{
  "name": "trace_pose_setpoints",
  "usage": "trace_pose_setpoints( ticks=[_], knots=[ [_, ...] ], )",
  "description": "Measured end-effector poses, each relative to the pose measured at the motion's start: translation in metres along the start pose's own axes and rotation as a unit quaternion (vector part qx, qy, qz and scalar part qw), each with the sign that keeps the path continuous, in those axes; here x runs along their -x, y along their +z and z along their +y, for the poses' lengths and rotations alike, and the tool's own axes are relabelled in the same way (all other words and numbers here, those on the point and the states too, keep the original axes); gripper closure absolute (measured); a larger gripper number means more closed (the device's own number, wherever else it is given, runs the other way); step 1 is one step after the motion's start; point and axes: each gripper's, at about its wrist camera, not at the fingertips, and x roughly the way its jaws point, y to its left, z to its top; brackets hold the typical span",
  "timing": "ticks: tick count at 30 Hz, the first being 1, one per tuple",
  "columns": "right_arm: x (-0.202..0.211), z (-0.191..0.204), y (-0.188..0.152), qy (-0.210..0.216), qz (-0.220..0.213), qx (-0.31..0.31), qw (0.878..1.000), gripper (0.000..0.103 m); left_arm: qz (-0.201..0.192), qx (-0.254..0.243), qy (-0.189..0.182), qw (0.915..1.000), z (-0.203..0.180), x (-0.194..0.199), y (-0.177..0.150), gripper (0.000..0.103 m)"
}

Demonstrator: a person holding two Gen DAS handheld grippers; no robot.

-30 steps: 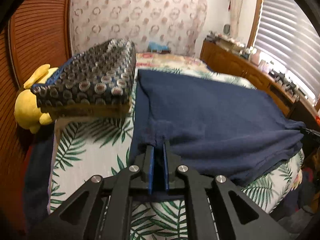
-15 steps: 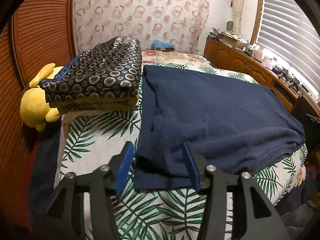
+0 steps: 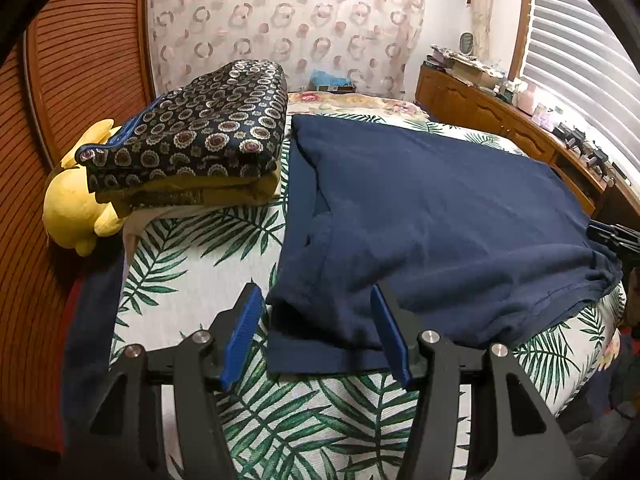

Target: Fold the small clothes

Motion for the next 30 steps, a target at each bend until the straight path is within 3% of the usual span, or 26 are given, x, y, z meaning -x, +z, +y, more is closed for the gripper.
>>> trace_pose_setpoints(
  ticks=[14, 22, 30],
  knots=[
    [-0.048, 0.036, 0.005, 0.017, 0.038, 0.042, 0.998, 0.068, 0.01, 0.014, 0.0, 0.9998, 0.009, -0.005, -0.013, 0.048],
    [-0.051, 0.039, 0.003, 0.027, 0.044, 0.053, 0.997, 0.052, 0.014, 0.021, -0.017, 0.9995, 0.012, -0.003, -0.022, 0.048],
    [-0.053, 0.042, 0.003, 0.027, 0.045, 0.054, 0.997, 0.049, 0.018, 0.031, -0.021, 0.9991, 0.014, -0.01, -0.016, 0.048]
  ],
)
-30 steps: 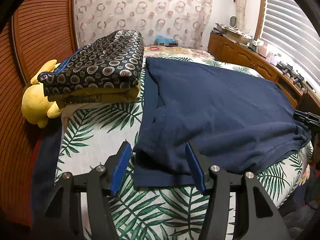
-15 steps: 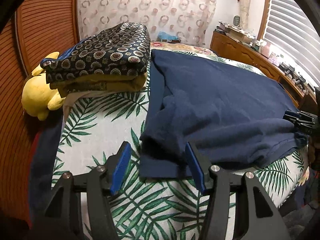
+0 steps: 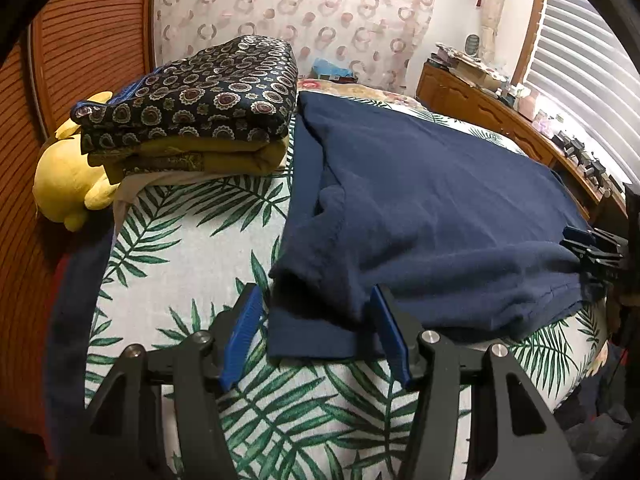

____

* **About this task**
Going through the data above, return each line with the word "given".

* **Expected answer**
  "description": "Measured end-effector poses, each relative to the pose measured at the motion's start: translation in metres along the start pose's own axes and rotation as a unit quaternion (vector part qx, qy, qz and scalar part qw), each with the sign that keeps the path continuous, in those axes; here x runs along their -x, y along their +z and z along their +y, for the poses' lengths and rotations alike, and the tool's own axes are relabelled in the same way (all other words and numbers here, those on the point and the states too, keep the original axes); gripper closure absolute (measured); a larger gripper number means more closed (the device's own number, wherever else it is given, runs the other way); step 1 is one step after the motion's start; point and axes: each gripper's, at about its wrist camera, not at the fingertips, and x roughly the way its jaws point, y to its left, z to its top; brackets hold the typical span",
Motion for the next 30 steps, a target at each bend until the straight path is within 3% of the usual span, or 26 are given, x, y, z meaning -x, +z, +y, more is closed for the gripper.

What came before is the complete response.